Rutherford and Giersch, 41, have been caught up in a bitter custody battle since she filed for divorce in 2008. A California judge ordered the children to live with their dad in Monaco temporarily in 2012 because his visa had been revoked, and they spend summers with their mom.

So what’s next? There’s a Sept. 3 hearing in Monaco concerning custodial rights – “rights to make decisions about their medical treatment, et cetera,” Garr explained – and though his lawyers say Giersch is not “looking to punish” his ex-wife for trying to keep the kids with her, she could face restricted access to the children.

“After this episode, we will be speaking with our client and his attorney in Monaco and maybe considering taking different measures about future visits to the United States, how the passports are held or whether the visits need to be supervised, because we don’t want a reoccurrence of this a year from now,” Garr said.

Meanwhile, Rutherford’s supporters are rallying around her after Tuesday’s defeat – and questioning the jurisdictional back-and-forth that consumed the case all summer.

Both California and New York family courts relinquished jurisdiction in recent weeks, but there has still been no appeal on the substantive issues of whether it’s in the best interest of the children for them to stay in Monaco or move back to the United States.

“It was a risky move for Kelly, but I must admit that I’m totally perplexed by the totality of the legal rulings,” Dan Abrams, ABC’s media analyst who has championed Rutherford’s cause, tells PEOPLE. “A California court furious at Daniel Giersch’s apparent disregard for its ruling orders the kids back to the United States and grants Kelly custody.

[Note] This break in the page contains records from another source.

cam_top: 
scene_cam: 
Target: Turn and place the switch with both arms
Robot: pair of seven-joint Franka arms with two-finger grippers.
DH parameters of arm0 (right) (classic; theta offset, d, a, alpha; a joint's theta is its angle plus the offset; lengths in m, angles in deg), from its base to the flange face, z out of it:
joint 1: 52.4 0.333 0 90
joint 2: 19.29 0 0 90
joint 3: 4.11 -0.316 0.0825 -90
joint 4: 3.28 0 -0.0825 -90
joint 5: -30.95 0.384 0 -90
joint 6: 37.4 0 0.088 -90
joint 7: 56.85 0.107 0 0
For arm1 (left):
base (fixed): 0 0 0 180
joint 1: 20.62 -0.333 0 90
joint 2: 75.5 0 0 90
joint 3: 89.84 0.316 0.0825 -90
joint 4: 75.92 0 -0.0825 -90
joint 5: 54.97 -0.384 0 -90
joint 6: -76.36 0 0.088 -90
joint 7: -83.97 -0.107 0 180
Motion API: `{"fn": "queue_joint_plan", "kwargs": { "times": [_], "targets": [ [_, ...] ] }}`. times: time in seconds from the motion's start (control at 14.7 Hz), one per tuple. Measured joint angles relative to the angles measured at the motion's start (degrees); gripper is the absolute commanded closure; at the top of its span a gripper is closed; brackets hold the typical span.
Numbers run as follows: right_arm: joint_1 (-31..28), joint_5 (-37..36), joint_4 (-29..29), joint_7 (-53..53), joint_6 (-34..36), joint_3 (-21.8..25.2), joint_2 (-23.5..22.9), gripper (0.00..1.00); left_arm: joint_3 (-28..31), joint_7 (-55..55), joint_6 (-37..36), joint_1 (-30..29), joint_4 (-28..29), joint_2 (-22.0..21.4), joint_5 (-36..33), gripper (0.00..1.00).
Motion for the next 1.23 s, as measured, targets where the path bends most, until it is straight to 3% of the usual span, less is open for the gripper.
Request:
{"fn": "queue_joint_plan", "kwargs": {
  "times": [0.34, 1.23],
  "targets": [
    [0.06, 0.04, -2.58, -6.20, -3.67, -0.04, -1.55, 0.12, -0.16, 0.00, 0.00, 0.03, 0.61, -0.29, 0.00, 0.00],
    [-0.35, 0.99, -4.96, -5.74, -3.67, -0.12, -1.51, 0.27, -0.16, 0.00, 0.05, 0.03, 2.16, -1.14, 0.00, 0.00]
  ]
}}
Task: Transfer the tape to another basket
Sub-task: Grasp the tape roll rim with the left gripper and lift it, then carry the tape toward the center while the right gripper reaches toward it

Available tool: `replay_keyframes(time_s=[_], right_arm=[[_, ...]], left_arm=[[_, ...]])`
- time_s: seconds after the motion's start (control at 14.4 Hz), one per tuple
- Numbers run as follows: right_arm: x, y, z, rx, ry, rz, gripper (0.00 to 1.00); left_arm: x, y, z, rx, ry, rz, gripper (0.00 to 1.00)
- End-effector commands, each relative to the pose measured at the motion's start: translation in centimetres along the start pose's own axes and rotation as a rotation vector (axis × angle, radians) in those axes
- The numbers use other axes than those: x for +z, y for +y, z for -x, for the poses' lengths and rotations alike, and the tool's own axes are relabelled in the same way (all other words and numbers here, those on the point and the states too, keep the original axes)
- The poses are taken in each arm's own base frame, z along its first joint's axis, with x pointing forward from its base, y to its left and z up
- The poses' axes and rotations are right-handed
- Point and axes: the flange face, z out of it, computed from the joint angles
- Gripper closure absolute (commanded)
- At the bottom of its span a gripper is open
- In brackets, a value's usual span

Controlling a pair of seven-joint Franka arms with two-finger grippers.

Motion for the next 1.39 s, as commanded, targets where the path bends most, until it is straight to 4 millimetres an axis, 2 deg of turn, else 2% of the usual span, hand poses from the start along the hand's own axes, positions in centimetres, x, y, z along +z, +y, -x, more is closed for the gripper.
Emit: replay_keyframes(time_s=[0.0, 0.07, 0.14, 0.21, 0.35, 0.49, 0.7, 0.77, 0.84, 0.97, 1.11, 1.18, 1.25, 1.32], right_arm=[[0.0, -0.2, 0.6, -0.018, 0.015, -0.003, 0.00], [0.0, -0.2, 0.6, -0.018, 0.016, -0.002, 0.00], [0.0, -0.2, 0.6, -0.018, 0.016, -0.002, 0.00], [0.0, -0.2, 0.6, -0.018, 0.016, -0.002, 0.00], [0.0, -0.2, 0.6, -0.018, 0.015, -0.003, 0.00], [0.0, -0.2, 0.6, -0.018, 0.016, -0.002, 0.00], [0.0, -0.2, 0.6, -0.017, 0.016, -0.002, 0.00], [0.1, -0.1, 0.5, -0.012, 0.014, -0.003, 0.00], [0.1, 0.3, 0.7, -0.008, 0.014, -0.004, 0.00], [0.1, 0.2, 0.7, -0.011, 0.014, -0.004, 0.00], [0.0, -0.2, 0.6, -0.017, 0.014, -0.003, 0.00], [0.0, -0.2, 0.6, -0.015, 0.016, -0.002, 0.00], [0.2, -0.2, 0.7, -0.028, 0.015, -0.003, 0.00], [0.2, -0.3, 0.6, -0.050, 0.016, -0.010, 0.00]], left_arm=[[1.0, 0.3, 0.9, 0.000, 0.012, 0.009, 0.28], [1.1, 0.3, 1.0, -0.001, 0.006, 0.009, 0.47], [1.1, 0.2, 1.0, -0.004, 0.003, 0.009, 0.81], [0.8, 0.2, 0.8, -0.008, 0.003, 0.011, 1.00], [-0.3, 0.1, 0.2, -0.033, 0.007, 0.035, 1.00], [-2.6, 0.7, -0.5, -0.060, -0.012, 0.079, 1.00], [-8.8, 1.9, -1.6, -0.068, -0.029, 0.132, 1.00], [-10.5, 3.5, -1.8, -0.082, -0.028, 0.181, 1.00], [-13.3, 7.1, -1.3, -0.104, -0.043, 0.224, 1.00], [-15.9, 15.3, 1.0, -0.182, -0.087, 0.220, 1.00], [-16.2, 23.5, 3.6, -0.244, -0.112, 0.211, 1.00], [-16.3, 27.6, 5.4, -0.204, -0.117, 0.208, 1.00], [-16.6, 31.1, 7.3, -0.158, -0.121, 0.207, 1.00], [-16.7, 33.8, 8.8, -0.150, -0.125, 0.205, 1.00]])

Then somehow that same court determines that it actually doesn’t have jurisdiction to enforce its own ruling. A New York court (and federal court) also finds it lacks jurisdiction.

“Then, Kelly announces that since she can not get any court to enforce the terms of the California ruling, she isn’t sending the kids back and suddenly another New York judge determines that it actually does have jurisdiction to send Kelly’s kids back to Monaco? So that she can abide by the terms of a Monaco ruling? How is it possible that no U.S. court can enforce the specific terms and requirements of a U.S. ruling but a U.S. court can enforce the terms of one from Monaco? I really don’t get it.”